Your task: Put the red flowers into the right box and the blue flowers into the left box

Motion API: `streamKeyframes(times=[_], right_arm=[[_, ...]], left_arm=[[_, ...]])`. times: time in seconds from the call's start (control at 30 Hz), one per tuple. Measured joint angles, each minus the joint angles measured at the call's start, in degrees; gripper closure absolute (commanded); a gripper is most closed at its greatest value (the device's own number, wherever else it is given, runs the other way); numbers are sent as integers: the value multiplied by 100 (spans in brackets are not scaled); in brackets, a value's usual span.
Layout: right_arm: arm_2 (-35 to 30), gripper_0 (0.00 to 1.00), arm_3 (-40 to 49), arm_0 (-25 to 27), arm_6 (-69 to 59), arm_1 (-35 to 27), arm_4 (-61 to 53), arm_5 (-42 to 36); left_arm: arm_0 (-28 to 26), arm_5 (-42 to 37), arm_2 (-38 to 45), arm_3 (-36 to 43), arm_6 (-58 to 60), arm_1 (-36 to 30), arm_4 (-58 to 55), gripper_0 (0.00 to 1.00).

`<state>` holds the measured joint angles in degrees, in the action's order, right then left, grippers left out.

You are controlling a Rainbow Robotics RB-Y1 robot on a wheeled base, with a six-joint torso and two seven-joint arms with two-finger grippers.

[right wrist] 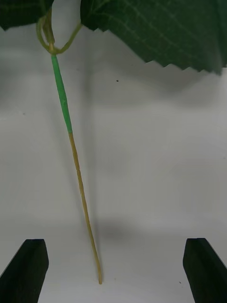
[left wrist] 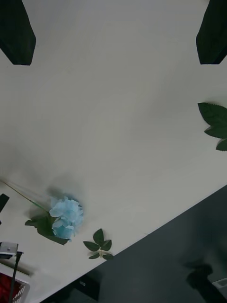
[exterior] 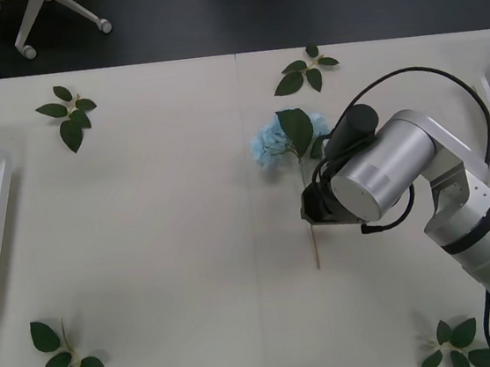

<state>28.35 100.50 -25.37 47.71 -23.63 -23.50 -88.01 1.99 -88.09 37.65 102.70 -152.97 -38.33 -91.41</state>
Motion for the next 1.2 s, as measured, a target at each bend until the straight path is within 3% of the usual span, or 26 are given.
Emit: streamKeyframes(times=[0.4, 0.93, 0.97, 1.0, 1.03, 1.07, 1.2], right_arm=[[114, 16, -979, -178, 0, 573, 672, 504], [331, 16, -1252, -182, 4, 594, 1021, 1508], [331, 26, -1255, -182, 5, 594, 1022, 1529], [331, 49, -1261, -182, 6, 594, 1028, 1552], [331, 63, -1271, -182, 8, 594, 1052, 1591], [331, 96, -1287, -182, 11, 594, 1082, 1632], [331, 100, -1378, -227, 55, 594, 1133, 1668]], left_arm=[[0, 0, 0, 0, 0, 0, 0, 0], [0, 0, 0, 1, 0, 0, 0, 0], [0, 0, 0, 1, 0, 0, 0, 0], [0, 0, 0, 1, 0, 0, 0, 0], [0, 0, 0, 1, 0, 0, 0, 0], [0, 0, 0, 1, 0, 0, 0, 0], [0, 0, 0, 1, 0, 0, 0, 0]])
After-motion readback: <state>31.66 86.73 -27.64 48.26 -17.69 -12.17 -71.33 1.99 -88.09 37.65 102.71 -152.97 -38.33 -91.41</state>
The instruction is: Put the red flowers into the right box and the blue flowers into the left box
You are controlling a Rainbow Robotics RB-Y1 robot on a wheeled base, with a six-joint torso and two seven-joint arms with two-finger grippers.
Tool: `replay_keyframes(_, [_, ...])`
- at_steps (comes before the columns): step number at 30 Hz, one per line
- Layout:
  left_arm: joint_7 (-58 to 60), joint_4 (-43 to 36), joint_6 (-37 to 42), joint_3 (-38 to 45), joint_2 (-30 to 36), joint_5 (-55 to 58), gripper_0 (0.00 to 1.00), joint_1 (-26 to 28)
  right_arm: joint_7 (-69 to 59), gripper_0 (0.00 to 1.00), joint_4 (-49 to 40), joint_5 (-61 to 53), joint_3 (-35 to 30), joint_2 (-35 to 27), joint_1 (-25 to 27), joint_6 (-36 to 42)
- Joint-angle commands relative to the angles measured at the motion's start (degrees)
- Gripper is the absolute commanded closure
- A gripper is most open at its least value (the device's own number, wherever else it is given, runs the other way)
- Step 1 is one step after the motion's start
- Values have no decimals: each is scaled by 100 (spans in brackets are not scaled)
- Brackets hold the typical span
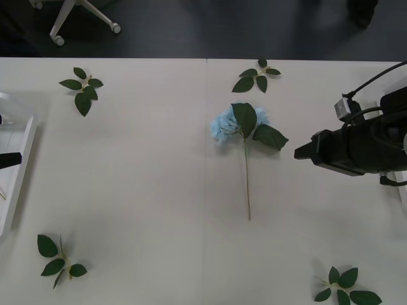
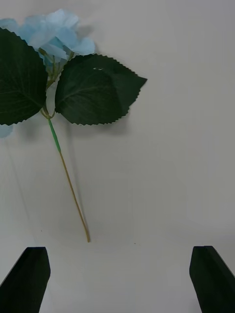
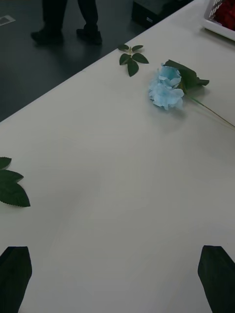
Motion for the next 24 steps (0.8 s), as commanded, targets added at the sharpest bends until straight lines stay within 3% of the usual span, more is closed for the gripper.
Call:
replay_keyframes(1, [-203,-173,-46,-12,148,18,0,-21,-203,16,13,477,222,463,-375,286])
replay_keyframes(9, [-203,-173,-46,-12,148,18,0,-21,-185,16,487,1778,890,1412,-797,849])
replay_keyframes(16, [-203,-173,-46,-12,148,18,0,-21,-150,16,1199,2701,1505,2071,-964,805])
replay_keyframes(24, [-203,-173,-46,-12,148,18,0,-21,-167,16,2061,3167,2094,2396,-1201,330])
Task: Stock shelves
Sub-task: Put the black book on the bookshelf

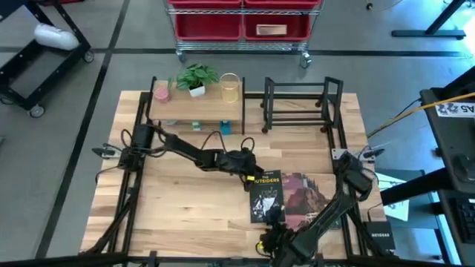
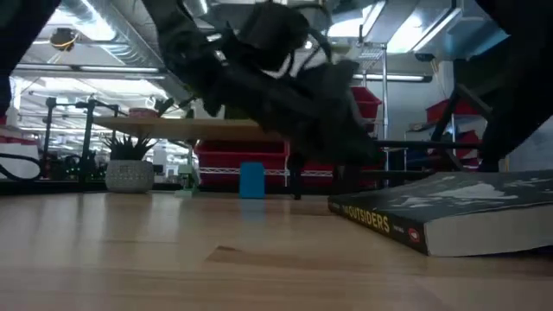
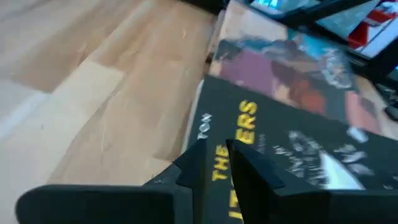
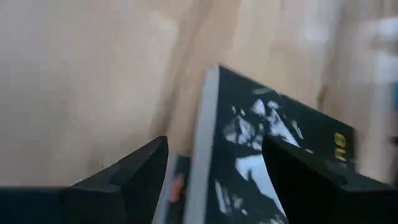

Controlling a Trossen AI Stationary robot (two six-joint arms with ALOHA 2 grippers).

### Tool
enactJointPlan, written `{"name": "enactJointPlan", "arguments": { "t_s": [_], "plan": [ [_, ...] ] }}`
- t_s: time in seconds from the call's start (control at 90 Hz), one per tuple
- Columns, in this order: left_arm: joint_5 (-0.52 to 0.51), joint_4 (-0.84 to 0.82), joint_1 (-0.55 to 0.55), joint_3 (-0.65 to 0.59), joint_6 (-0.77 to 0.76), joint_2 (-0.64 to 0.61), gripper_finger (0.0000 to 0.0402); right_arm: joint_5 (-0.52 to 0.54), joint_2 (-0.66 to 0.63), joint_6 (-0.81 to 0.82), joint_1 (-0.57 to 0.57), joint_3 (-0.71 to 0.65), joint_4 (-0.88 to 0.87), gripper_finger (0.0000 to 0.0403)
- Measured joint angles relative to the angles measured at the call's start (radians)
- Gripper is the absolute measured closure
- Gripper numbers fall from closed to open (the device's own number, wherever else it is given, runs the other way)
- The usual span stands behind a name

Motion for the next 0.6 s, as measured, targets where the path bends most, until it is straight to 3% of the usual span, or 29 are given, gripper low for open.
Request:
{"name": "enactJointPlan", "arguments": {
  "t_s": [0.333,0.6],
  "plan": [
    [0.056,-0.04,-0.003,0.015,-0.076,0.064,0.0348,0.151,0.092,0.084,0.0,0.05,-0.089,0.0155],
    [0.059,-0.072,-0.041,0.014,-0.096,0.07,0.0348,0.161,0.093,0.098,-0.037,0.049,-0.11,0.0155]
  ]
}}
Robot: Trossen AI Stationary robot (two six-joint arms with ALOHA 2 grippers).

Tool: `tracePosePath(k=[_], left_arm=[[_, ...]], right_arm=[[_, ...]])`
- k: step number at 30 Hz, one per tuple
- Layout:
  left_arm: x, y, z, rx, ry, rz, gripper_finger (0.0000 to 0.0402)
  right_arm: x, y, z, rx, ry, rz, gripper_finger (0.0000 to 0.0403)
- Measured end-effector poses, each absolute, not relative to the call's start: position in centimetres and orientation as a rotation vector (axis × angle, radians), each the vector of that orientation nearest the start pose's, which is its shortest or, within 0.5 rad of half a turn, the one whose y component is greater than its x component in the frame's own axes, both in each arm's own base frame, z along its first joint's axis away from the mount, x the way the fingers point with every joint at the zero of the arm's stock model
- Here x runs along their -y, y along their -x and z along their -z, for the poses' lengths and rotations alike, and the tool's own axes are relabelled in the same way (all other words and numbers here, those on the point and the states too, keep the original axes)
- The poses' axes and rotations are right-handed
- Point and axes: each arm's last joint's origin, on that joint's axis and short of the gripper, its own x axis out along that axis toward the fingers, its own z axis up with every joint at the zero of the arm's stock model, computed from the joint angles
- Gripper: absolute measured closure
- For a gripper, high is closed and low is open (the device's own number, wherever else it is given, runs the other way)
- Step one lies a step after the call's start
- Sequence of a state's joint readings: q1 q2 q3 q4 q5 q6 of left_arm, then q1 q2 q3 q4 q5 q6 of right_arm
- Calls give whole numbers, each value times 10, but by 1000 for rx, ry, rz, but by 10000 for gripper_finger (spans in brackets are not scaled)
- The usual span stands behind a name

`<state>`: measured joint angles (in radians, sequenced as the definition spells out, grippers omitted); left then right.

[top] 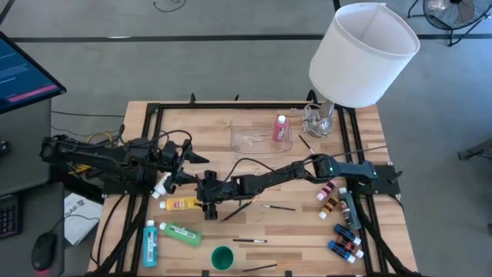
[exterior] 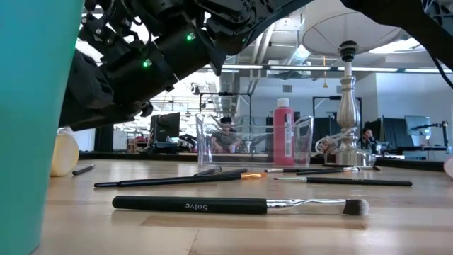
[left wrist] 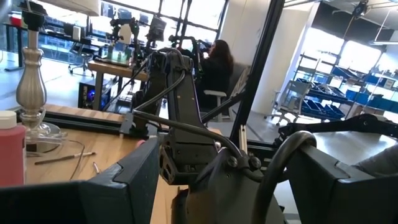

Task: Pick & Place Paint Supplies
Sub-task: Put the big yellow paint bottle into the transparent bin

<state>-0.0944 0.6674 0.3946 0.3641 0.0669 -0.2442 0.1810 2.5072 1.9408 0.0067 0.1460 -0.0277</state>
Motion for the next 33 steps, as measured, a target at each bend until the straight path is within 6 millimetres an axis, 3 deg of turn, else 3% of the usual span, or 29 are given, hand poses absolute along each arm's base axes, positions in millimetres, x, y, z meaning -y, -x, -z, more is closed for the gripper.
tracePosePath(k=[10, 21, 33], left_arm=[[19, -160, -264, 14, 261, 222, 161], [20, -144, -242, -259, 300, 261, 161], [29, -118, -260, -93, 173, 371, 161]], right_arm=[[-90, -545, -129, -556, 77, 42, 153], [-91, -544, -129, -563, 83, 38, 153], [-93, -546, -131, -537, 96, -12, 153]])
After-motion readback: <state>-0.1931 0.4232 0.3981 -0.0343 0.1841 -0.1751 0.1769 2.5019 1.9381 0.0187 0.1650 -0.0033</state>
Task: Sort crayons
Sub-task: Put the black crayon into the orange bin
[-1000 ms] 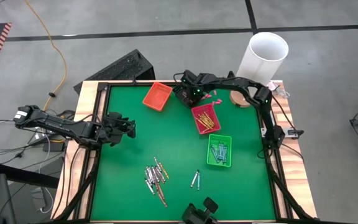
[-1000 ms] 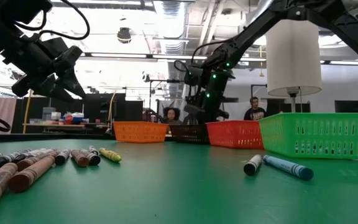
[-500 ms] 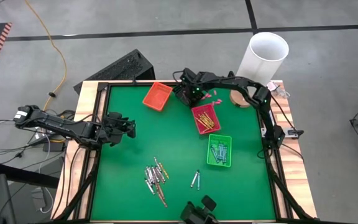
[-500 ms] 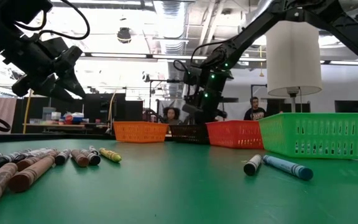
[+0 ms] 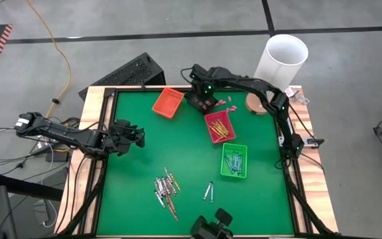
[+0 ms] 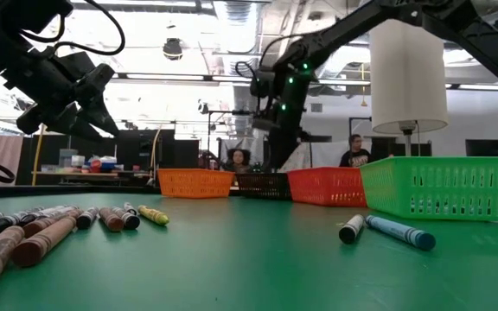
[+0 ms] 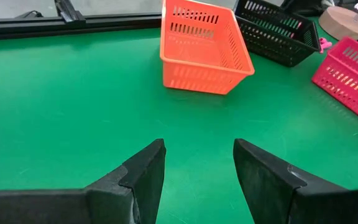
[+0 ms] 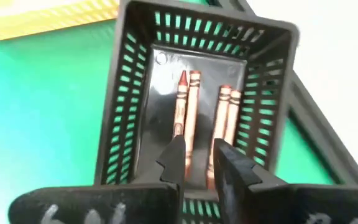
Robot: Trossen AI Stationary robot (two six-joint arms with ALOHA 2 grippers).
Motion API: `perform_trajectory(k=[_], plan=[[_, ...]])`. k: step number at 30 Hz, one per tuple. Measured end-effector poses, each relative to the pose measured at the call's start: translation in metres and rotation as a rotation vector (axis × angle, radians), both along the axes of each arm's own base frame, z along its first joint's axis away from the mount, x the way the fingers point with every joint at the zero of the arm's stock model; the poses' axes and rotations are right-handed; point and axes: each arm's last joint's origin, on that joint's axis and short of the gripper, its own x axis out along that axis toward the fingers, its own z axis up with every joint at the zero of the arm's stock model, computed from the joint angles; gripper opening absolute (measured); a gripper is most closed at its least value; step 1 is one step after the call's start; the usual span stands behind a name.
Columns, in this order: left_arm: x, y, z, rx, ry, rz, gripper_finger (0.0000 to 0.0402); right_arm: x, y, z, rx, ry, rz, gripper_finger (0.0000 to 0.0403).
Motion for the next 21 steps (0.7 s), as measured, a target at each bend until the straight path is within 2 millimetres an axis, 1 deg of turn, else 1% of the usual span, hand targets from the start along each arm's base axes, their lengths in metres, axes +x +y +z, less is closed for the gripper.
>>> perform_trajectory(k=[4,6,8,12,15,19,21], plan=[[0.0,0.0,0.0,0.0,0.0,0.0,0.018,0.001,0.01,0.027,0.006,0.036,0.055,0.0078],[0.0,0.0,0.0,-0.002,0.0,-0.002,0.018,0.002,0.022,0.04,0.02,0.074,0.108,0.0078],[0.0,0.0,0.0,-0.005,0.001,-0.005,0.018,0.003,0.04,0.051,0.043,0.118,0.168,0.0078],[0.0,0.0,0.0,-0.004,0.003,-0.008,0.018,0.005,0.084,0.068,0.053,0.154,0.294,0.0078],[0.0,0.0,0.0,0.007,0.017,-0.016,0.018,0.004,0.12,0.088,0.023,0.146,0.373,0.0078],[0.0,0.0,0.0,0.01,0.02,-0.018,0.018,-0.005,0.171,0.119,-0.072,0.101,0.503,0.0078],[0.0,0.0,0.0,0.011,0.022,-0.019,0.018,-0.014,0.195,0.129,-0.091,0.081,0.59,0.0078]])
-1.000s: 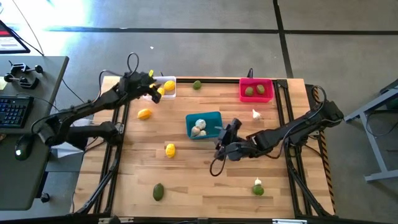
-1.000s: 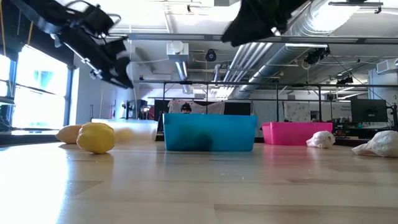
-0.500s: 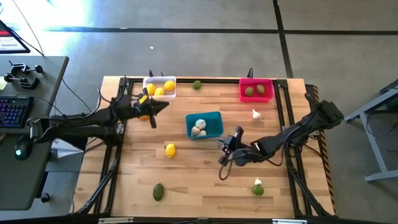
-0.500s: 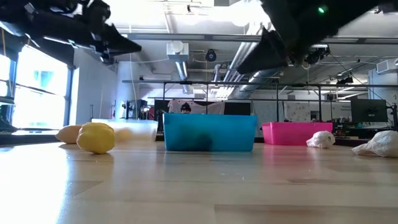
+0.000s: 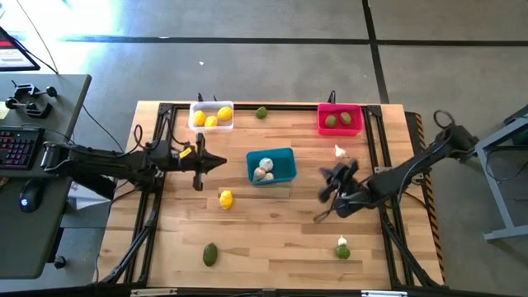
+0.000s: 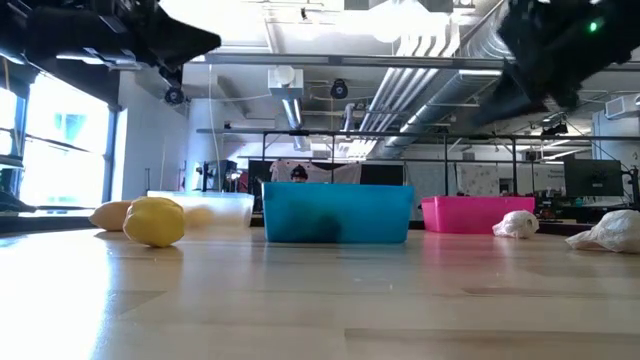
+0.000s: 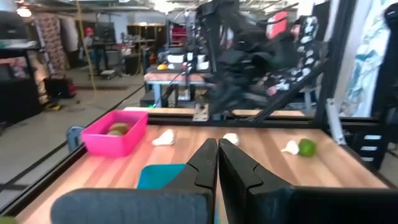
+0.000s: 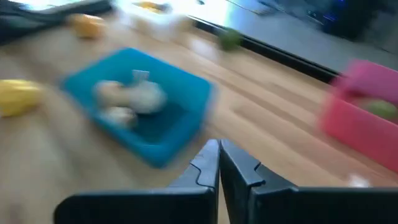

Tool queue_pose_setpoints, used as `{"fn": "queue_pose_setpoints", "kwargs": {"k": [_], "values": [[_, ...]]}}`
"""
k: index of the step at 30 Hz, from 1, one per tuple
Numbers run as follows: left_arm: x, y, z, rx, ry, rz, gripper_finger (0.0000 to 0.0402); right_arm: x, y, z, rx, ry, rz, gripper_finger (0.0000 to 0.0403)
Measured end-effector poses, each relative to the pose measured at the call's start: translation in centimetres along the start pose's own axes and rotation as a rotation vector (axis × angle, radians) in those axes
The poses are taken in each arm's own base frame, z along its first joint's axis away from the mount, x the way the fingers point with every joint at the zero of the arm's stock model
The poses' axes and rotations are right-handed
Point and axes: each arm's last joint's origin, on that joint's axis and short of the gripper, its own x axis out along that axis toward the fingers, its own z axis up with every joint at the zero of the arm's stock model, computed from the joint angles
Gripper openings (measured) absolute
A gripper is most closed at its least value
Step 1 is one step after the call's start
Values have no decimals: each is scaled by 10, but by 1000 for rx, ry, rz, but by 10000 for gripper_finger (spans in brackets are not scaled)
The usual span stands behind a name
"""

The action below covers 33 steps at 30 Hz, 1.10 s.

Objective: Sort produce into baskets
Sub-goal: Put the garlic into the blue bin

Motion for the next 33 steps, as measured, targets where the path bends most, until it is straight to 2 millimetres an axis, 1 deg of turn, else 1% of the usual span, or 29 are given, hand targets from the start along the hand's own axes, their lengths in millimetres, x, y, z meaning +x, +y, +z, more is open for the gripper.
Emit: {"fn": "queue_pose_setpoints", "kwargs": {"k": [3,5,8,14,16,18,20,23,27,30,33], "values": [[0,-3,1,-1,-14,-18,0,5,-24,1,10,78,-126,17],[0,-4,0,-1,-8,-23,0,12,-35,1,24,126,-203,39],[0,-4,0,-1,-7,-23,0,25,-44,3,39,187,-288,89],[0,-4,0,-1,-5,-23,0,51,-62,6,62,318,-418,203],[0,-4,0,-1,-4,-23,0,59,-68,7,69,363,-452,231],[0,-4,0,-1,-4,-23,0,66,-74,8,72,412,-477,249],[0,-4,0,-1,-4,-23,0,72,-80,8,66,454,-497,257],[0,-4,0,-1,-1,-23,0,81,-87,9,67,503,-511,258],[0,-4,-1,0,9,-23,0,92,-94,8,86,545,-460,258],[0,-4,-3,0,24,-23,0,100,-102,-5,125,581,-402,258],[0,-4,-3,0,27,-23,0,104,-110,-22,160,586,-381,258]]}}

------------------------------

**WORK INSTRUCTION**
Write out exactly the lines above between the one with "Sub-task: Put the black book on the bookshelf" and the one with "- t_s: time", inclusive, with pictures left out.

**TASK SOLUTION**
Sub-task: Put the black book on the bookshelf


Controlling a Trossen AI Stationary robot (two six-joint arms with ALOHA 2 grippers).

### Tool
enactJointPlan, written `{"name": "enactJointPlan", "arguments": { "t_s": [_], "plan": [ [_, ...] ] }}`
- t_s: time in seconds from the call's start (control at 90 Hz), one per tuple

This exercise has been fully answered.